Git Product home page Git Product logo

project-3's Introduction

Project : Image Classification using Dogs vs Cats Kaggle dataset

Introduction: Image Classification - is it a cat or a dog?

The ultimate goal of this project is to create a system that can detect cats and dogs. Dataset used for this project is dogs vs cats dataset from kaggle.

About the dataset

The dogs vs cats dataset was first introduced for a Kaggle competition in 2013. The link for the dataset is here. The dataset is comprised of photos of dogs and cats provided as a subset of photos from a much larger dataset of 3 million manually annotated photos. The dataset was developed as a partnership between Petfinder.com and Microsoft.
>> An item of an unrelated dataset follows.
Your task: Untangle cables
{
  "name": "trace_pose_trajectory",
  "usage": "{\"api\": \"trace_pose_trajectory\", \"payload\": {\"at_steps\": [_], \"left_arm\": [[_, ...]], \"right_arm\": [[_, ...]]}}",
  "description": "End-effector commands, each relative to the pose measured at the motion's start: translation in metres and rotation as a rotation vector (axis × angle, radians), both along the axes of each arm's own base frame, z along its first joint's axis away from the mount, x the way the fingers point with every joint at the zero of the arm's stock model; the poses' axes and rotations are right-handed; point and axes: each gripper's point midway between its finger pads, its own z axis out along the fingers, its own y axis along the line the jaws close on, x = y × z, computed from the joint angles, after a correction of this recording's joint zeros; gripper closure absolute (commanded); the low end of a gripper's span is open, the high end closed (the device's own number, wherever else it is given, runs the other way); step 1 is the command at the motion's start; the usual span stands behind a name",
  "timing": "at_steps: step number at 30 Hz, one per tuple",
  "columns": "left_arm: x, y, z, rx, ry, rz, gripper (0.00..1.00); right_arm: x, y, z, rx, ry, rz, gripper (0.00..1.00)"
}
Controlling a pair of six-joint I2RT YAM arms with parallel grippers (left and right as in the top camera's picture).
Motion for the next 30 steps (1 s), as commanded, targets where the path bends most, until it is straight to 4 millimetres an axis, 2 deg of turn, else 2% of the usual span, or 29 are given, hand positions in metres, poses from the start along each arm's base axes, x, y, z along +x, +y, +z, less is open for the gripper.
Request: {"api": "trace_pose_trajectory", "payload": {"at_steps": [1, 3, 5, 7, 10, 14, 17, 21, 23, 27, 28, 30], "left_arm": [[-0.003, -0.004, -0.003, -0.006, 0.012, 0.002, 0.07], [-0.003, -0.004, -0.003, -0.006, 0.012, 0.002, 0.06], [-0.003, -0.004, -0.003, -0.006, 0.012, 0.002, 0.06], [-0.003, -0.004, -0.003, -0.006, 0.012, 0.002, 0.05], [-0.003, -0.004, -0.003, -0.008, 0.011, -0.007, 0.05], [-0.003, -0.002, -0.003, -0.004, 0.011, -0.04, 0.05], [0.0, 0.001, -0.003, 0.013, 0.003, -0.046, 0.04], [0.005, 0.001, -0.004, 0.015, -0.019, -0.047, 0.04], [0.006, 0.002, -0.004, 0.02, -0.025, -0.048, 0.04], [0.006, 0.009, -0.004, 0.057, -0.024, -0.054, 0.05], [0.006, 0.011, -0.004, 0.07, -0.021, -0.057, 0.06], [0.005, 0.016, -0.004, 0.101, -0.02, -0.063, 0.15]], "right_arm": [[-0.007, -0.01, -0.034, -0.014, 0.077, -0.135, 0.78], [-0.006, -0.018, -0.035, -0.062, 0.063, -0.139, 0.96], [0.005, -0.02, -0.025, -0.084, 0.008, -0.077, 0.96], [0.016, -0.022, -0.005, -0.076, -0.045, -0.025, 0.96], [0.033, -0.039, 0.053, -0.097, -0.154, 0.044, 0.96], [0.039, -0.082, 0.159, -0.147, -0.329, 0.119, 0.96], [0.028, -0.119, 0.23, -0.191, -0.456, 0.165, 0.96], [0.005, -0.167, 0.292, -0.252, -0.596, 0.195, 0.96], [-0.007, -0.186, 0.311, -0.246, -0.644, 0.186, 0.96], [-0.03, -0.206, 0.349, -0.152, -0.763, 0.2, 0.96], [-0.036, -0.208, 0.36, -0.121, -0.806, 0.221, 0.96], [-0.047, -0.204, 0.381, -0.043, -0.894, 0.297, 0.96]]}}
  • Training data : 25000 samples
  • Test data : 12500 samples

Dataset Exploration and Preprocessing

Preprocessing of training data

We processed the trainig dataset into a pandas dataframe with two columns names filenames and label, where filename indicates the filename of the image while the label value would be 1 if it is a dog, else o(in case of cat).

import pandas as pd

filenames = os.listdir('data/train')
labels = []
for filename in filenames:
    label = filename.split('.')[0]
    if label == 'dog':
        labels.append(1)
    else:
        labels.append(0)
labels = [str(i) for i in labels]
df_train = pd.DataFrame({'filename': filenames, 'label': labels})
df_train
Screenshot 2023-05-10 at 2 39 39 PM

Training data distribution

Training dataset consists of 2500 images of dogs and cats with about 12500 images of cats and 12500 images of dogs. The training dataset is well balanced and has no bias towards either of the classes. Below is the bar plot displaying the distribution of the training dataset where 1 represents dog and 0 represents cat.

Screenshot 2023-05-10 at 2 35 00 PM

Splitting of training and validation dataset

We had split training dataset into train and validation data in the ratio 80:20. We load and preprocess the training data using the ImageDataGenerator class from Keras. We specify the directory where the training images are stored, the target image size, the batch size, and the class mode.

from tensorflow.keras.preprocessing.image import ImageDataGenerator
from sklearn.model_selection import train_test_split
# splitting to train & val
train_df, val_df = train_test_split(df_train, test_size=0.2, random_state=100)

train_datagen = ImageDataGenerator(rescale=1./255)
train_generator = train_datagen.flow_from_dataframe(train_df, 'data/train', x_col='filename', y_col='label', target_size=(224,224), class_mode='binary', batch_size=64, shuffle = False)

val_datagen  = ImageDataGenerator(rescale=1./255.)
val_generator = val_datagen.flow_from_dataframe(val_df, 'data/train', x_col='filename', y_col='label', target_size=(224,224), class_mode='binary', batch_size=64, shuffle = False)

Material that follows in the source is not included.